Using the entries below, copy exactly each line from the line with "(68, 313) to (39, 227): 81" up to and including the line with "Room frame, metres.", with every picture left out.

Information shown START

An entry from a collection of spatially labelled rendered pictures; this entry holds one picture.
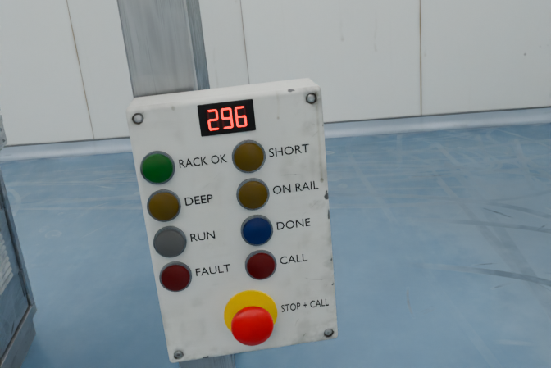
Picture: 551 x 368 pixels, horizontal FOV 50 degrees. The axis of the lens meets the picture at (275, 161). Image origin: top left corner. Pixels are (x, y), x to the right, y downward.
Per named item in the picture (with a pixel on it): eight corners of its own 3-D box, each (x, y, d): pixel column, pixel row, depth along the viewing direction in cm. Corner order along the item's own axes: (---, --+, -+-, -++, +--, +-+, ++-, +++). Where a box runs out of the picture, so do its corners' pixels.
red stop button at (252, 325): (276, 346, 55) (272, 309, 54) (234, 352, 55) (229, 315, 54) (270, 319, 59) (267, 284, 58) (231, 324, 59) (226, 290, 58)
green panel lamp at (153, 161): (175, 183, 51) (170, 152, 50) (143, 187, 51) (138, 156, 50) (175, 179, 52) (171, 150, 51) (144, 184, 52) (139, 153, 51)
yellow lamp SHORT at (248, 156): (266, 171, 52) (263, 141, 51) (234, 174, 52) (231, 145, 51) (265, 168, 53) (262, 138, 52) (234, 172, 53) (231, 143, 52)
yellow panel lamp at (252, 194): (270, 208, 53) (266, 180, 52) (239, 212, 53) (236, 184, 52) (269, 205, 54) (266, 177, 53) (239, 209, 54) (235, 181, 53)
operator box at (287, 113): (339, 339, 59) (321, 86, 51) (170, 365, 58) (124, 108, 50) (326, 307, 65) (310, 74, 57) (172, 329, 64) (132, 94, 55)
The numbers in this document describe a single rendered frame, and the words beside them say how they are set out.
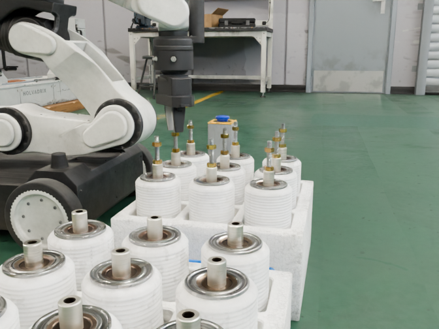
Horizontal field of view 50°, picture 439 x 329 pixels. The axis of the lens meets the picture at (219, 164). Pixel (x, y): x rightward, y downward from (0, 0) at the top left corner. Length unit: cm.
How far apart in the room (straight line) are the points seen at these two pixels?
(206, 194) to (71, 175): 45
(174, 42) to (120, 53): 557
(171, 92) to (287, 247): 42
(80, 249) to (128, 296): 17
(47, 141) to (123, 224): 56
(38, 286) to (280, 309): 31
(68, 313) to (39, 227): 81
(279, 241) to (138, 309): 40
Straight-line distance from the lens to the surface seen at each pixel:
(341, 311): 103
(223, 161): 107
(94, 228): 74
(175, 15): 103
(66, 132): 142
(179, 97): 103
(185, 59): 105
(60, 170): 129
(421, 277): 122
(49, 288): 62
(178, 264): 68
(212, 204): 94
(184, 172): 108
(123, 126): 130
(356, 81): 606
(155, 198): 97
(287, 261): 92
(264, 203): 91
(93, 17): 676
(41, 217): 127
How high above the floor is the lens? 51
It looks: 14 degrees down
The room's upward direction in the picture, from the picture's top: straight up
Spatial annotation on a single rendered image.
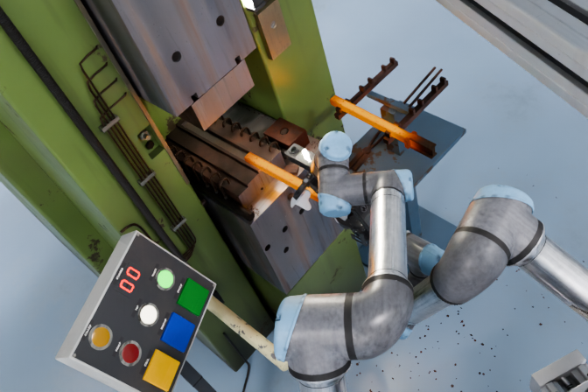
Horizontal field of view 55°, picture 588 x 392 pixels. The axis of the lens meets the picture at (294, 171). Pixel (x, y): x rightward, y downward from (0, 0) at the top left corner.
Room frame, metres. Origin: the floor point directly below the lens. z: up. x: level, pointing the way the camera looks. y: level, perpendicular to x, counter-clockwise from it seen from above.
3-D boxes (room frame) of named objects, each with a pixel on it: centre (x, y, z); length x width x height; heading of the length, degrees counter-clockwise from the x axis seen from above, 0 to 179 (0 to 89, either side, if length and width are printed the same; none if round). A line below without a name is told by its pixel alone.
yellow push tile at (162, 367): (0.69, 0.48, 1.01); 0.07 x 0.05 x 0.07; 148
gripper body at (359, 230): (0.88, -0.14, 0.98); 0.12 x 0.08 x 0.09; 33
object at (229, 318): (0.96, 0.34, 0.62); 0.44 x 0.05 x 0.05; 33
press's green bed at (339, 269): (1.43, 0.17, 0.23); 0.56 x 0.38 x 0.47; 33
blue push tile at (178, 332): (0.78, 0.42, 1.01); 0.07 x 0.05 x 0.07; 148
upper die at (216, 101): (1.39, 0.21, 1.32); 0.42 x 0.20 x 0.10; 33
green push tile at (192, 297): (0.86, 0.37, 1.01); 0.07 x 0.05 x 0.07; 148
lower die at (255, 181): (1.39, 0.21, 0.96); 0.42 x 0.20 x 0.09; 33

Information shown END

*Finished task*.
(68, 313) to (39, 227): 81
(279, 241) to (138, 309): 40
Straight-line distance from the lens to the surface seen at each pixel:
(341, 311): 103
(223, 161): 107
(94, 228): 74
(175, 15): 103
(66, 132): 142
(179, 97): 103
(185, 59): 105
(60, 170): 129
(421, 277): 122
(49, 288): 62
(178, 264): 68
(212, 204): 94
(184, 172): 108
(123, 126): 130
(356, 81): 606
(155, 198): 97
(287, 261): 92
(264, 203): 91
(93, 17): 676
(41, 217): 127
How high above the floor is the lens? 51
It looks: 14 degrees down
The room's upward direction in the picture, from the picture's top: straight up
Spatial annotation on a single rendered image.
Horizontal field of view 55°, picture 588 x 392 pixels. The axis of the lens meets the picture at (294, 171). Pixel (x, y): x rightward, y downward from (0, 0) at the top left corner.
Room frame, metres. Origin: the floor point directly below the lens. z: up. x: level, pointing the way the camera looks. y: level, perpendicular to x, counter-clockwise from it seen from above.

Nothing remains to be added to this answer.